[llvm] d4e183f - Revert "[LV] Emit @llvm.get.active.mask for tail-folded loops"
Sjoerd Meijer via llvm-commits
llvm-commits at lists.llvm.org
Wed Jun 17 02:10:24 PDT 2020
Author: Sjoerd Meijer
Date: 2020-06-17T10:09:54+01:00
New Revision: d4e183f68631019fe51f855a554988292868b9ac
URL: https://github.com/llvm/llvm-project/commit/d4e183f68631019fe51f855a554988292868b9ac
DIFF: https://github.com/llvm/llvm-project/commit/d4e183f68631019fe51f855a554988292868b9ac.diff
LOG: Revert "[LV] Emit @llvm.get.active.mask for tail-folded loops"

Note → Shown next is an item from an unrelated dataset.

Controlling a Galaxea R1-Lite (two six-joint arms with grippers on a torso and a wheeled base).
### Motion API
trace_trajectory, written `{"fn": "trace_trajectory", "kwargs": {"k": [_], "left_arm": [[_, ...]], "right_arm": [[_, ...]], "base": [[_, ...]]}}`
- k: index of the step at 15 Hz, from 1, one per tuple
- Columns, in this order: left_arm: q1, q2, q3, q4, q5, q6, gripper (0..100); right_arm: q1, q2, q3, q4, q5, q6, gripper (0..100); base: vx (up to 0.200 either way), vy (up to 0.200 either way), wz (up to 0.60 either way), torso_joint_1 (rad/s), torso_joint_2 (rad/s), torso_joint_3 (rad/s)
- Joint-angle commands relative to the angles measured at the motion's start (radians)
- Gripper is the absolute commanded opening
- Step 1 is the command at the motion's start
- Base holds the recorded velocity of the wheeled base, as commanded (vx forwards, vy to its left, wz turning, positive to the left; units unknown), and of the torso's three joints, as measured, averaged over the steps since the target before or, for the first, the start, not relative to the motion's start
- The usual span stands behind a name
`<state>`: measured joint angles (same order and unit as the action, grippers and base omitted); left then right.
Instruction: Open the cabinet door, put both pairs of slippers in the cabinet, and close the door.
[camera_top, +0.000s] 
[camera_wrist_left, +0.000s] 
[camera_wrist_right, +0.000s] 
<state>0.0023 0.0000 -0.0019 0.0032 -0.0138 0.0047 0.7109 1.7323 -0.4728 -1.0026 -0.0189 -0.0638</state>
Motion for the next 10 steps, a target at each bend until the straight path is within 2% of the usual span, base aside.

This reverts commit 47650451738c821993c763356854b560a0f9f550
while I investigate the build bot failures.
Added:
Modified:
llvm/lib/Target/ARM/ARMTargetTransformInfo.cpp
llvm/lib/Transforms/Vectorize/LoopVectorize.cpp
llvm/lib/Transforms/Vectorize/VPlan.cpp
llvm/lib/Transforms/Vectorize/VPlan.h
llvm/test/Transforms/LoopVectorize/ARM/prefer-tail-loop-folding.ll
llvm/test/Transforms/LoopVectorize/ARM/tail-folding-counting-down.ll
llvm/test/Transforms/LoopVectorize/ARM/tail-loop-folding.ll
Removed:
################################################################################
diff --git a/llvm/lib/Target/ARM/ARMTargetTransformInfo.cpp b/llvm/lib/Target/ARM/ARMTargetTransformInfo.cpp
index 82849dc67f43..6d7a19073bf2 100644
--- a/llvm/lib/Target/ARM/ARMTargetTransformInfo.cpp
+++ b/llvm/lib/Target/ARM/ARMTargetTransformInfo.cpp
@@ -1413,14 +1413,14 @@ bool ARMTTIImpl::preferPredicateOverEpilogue(Loop *L, LoopInfo *LI,
}
bool ARMTTIImpl::emitGetActiveLaneMask() const {
- if (!ST->hasMVEIntegerOps() || DisableTailPredication)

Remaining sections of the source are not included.